_WHAT TO DO:_
When the line containing "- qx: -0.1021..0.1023" appears in the data below, begin copying there and stop only after the line containing "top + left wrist".
(STORED DATA begins)
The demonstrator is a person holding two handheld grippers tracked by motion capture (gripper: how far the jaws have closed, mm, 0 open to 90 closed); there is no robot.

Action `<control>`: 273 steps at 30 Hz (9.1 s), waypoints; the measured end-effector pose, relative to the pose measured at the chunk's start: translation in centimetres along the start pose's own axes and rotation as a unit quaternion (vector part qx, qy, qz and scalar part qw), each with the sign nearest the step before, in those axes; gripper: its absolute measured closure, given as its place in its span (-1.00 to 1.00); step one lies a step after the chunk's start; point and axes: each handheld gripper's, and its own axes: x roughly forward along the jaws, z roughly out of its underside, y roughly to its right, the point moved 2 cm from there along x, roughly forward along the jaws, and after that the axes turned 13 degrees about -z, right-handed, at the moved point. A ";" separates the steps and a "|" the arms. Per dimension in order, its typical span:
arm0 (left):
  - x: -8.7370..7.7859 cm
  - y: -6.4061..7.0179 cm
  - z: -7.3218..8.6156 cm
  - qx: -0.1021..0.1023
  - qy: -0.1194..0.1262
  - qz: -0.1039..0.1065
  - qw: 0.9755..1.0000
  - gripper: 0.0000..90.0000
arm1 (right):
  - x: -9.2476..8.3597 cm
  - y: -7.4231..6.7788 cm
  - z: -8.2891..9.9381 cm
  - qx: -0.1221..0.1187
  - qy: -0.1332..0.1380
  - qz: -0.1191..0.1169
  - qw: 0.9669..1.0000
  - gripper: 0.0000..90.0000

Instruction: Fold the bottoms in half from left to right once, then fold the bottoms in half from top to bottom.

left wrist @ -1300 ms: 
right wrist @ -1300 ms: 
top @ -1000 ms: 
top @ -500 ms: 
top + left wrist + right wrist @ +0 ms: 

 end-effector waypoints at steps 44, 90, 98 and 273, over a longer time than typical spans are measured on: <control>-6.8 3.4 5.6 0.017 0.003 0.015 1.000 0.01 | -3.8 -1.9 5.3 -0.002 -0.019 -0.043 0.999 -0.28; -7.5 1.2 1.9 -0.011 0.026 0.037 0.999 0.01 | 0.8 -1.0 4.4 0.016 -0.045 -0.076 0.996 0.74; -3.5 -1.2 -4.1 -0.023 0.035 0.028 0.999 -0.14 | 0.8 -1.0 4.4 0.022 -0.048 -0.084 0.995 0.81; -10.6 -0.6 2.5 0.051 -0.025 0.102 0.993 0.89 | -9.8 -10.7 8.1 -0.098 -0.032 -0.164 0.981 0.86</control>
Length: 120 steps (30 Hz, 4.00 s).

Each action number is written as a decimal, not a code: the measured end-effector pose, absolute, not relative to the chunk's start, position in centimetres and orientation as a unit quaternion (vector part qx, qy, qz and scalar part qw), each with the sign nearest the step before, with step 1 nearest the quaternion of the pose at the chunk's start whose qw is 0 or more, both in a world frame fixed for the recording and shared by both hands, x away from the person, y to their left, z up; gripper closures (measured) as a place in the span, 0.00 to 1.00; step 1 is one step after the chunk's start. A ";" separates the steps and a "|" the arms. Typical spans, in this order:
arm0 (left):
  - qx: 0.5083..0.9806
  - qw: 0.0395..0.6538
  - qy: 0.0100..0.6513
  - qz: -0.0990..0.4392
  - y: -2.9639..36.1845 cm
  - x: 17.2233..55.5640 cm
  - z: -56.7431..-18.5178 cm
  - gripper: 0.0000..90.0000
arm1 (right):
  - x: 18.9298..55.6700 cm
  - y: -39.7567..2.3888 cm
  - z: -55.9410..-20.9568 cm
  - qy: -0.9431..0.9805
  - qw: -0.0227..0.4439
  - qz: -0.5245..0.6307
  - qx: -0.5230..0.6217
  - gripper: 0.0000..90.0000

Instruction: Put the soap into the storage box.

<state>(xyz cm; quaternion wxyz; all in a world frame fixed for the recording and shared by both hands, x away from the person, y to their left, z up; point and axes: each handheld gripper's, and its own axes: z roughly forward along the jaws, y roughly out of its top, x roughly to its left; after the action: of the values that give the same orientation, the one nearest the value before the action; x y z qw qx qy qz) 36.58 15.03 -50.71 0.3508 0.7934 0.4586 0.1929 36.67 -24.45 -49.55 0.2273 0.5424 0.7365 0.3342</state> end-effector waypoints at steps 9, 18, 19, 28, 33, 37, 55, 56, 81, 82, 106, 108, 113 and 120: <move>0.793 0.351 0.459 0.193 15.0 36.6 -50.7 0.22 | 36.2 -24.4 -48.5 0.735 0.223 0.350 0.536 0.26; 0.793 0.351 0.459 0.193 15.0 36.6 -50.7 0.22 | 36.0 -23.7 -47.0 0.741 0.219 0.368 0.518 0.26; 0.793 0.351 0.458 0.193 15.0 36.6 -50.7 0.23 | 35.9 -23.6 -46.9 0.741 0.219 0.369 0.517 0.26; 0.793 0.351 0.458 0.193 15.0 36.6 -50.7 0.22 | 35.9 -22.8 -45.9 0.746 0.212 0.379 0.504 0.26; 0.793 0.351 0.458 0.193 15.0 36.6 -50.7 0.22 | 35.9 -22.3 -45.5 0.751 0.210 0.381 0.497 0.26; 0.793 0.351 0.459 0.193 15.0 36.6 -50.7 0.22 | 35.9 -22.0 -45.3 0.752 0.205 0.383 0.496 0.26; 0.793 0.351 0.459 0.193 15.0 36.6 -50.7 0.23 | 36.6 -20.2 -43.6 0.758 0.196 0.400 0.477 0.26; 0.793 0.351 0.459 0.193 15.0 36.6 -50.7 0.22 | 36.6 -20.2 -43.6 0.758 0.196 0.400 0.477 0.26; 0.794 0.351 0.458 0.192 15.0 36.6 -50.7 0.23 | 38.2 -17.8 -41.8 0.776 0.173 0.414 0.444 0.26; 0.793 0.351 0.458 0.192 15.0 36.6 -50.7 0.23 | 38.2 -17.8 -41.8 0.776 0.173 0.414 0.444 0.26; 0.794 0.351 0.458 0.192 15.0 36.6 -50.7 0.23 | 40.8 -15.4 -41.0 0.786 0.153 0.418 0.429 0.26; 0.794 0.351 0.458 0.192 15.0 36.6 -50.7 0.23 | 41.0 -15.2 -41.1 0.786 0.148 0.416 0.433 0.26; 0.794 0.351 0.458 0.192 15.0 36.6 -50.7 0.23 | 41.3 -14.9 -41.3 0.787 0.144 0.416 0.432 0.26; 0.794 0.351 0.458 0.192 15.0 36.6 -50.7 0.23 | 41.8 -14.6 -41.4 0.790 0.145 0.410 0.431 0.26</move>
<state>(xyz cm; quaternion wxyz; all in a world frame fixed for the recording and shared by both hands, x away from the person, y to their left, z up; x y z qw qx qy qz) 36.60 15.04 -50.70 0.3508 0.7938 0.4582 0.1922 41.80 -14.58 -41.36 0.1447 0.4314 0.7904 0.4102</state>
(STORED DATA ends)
_ANSWER TO THIS PROBLEM:_
  - qx: -0.1021..0.1023
  - qy: -0.1194..0.1262
  - qz: -0.1039..0.1065
  - qw: 0.9755..1.0000
  - gripper: 0.0000..90.0000
arm1 (right):
  - x: -9.2476..8.3597 cm
  - y: -7.4231..6.7788 cm
  - z: -8.2891..9.9381 cm
  - qx: -0.1221..0.1187
  - qy: -0.1332..0.1380
  - qz: -0.1191..0.1169
  - qw: 0.9669..1.0000
  - gripper: 0.0000..90.0000

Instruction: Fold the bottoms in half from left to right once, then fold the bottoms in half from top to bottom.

left wrist @ -1300 ms: 
right wrist @ -1300 ms: 
top @ -1000 ms: 
top @ -500 ms: 
top + left wrist + right wrist @ +0 ms: 

The output contains nothing more.